Oui, et aussi à cause de l’épuisement que ça génère. L’influenceur doit influencer, et donc toujours être au top de sa forme. Puis, parce qu’il y a un culte du corps, de l’image, où on doit toujours être parfait. En psycho- logie, on dirait que l’influenceur développe une sorte de « faux self ». Aujourd’hui, on valorise le masque social. Et quand on est en quête d’identité et qu’on n’est pas forcément bien dans sa peau ou pas vraiment apprécié au collège ou au lycée, on peut devenir quelqu’un grâce à ce média-là.

S’exposer, c’est attendre quelque chose en retour. Bien sûr, ce sont des processus inconscients. En plus, tout le monde fait d’une certaine manière de l’influence aujourd’hui. En tout cas, une grande partie des gens s’expose. Ne serait-ce qu’en postant une photo de son déjeuner le midi, par exemple. Mais l’influenceur, lui, expose une intimité qui est théâtralisée. On a l’impression qu’ils sont toujours parfaits. À cause de tout cela, chez les influenceurs, on commence à détecter des troubles, comme le burn-out digital, mais aussi tout ce qui est dysmorphophobie et pathologies de l’effondrement. C’est-à-dire qu’à un moment donné, on a tellement été un faux soi, que lorsqu’on veut redevenir soi-même, on s’effondre.

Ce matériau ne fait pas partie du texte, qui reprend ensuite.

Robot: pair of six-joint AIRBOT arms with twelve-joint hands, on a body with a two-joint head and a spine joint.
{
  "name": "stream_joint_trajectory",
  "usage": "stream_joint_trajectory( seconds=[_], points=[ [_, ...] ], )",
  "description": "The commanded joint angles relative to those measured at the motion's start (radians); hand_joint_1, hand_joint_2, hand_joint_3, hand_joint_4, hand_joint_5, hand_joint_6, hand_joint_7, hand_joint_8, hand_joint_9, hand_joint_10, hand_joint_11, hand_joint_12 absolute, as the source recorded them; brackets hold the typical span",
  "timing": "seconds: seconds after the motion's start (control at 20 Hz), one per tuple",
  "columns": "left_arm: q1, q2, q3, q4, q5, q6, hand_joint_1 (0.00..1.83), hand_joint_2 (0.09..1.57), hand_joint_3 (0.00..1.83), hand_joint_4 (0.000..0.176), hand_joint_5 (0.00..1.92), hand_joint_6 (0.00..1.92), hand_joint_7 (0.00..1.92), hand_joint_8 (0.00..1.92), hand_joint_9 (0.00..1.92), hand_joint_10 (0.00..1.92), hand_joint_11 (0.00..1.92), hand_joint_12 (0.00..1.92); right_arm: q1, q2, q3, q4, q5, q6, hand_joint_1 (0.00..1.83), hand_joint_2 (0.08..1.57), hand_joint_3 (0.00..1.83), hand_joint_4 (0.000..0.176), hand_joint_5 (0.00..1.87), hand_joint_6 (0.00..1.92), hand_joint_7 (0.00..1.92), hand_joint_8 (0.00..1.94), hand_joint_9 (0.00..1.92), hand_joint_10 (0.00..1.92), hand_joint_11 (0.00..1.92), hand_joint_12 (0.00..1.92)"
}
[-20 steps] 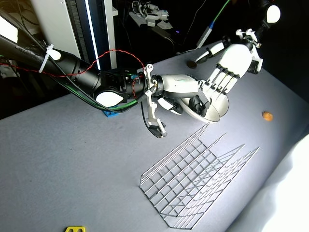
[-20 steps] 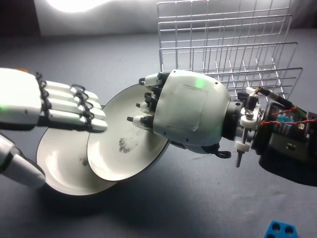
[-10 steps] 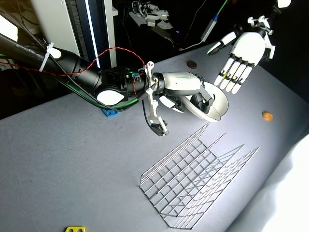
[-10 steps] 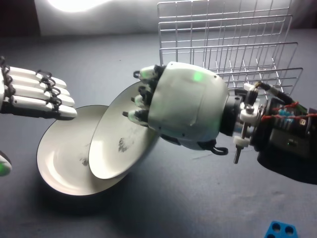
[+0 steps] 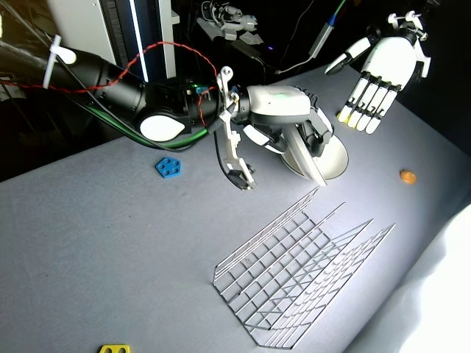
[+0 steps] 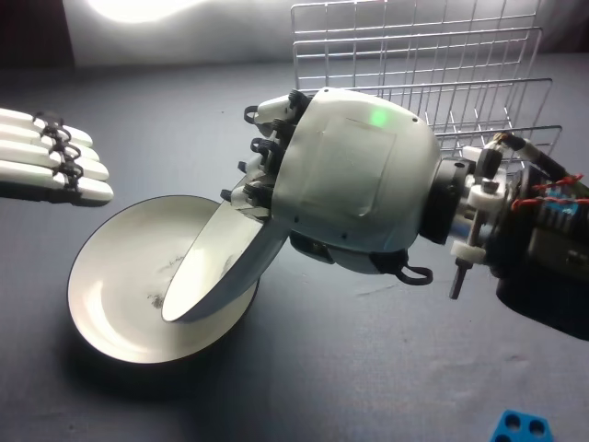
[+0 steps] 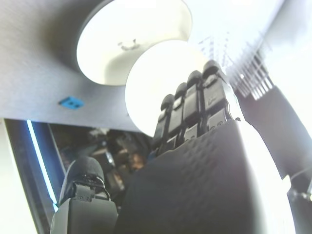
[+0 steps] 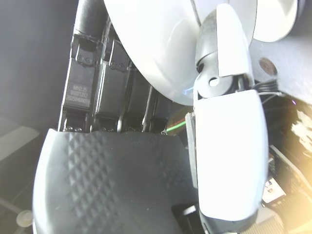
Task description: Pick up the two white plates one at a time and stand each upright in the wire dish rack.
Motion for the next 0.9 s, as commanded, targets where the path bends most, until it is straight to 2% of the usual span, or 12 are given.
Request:
stream_joint_trajectory(
  seconds=[0.0,0.2,0.4,0.65,0.85],
  points=[
    [-0.014,0.013,0.004,-0.062,-0.030,-0.006,0.00,1.12,0.00,0.000,0.00,0.00,0.00,0.00,0.00,0.00,0.00,0.00,0.029,0.012,-0.015,0.005,0.167,-0.004,1.21,1.11,0.00,0.035,0.97,1.01,1.01,0.92,1.19,0.00,0.72,0.91],
    [-0.035,0.015,0.005,-0.045,-0.029,-0.022,0.00,1.12,0.00,0.000,0.00,0.00,0.00,0.00,0.00,0.00,0.00,0.00,0.085,0.063,-0.075,0.062,0.140,-0.005,1.22,1.11,0.00,0.034,0.98,1.01,1.03,0.89,1.20,0.01,0.72,0.90],
    [-0.055,0.017,0.001,-0.030,-0.029,-0.032,0.00,1.12,0.00,0.000,0.00,0.00,0.00,0.00,0.00,0.00,0.00,0.00,0.150,0.143,-0.145,0.150,0.052,0.032,1.21,1.12,0.00,0.034,0.96,1.04,1.01,0.92,1.18,0.00,0.70,0.90],
    [-0.051,0.019,0.000,-0.030,-0.019,-0.042,0.00,1.13,0.00,0.000,0.00,0.00,0.00,0.00,0.00,0.00,0.00,0.00,0.229,0.244,-0.204,0.164,-0.030,0.195,1.22,1.11,0.00,0.034,0.98,1.01,1.03,0.89,1.21,0.00,0.74,0.89],
    [-0.057,0.019,-0.003,-0.021,-0.012,-0.053,0.00,1.12,0.00,0.000,0.00,0.00,0.00,0.00,0.00,0.00,0.00,0.00,0.307,0.320,-0.216,0.182,-0.099,0.383,1.22,1.11,0.00,0.032,0.98,1.02,1.02,0.90,1.20,0.00,0.75,0.87]
  ],
)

Et pour les consommateurs, cela peut-il comporter des dangers ?

Le danger principal, pour moi, c’est le discours des adultes [rires] ! Je pense qu’en tant que parents, on s’y intéresse peu. On laisse nos enfants se faire éduquer par ce genre de personnalité, de façon inconsciente. Certains, même, ne sont même pas au courant.

De manière générale, on les laisse sur les écrans avec la possibilité de suivre plusieurs influenceurs. Mais on ne peut pas donner notre éducation à d’autres, surtout quand ce sont des personnes virtuelles. Ça peut être un danger dans la mesure où les enfants et adolescents vont s’identifier à des personnes, et quelquefois, ça peut dégénérer. Par exemple, dans le milieu médical, il y a eu un gros souci avec les influenceurs durant la période du Covid. Nous avons eu des gens qui se sont positionnés sur des questions de santé publique et qui ont influencé une partie de la population.
Les recherches menées ces dernières années montrent que cela devient très problématique, car on perd notre capacité à réfléchir, à penser par soi-même, à avoir un esprit critique… Quand on écoute les pédopsychologues, ça fait peur, car on se fait déposséder d’une capacité de transmission essentielle. Et en plus, on est contredit. Si l’influenceur l’a dit, c’est que c’est vrai. Il a plus de poids que les experts. Donc le danger c’est de construire des sujets ‒ notamment les jeunes ‒ qui ne sont plus des sujets à penser, mais des sujets à suivre.

Il y a quand même des aspects positifs…

On pourrait imaginer que cela développe leur créativité, oui bien sûr. Mais la vie, ce n’est pas ça. On a besoin des autres, de relations humaines pour grandir.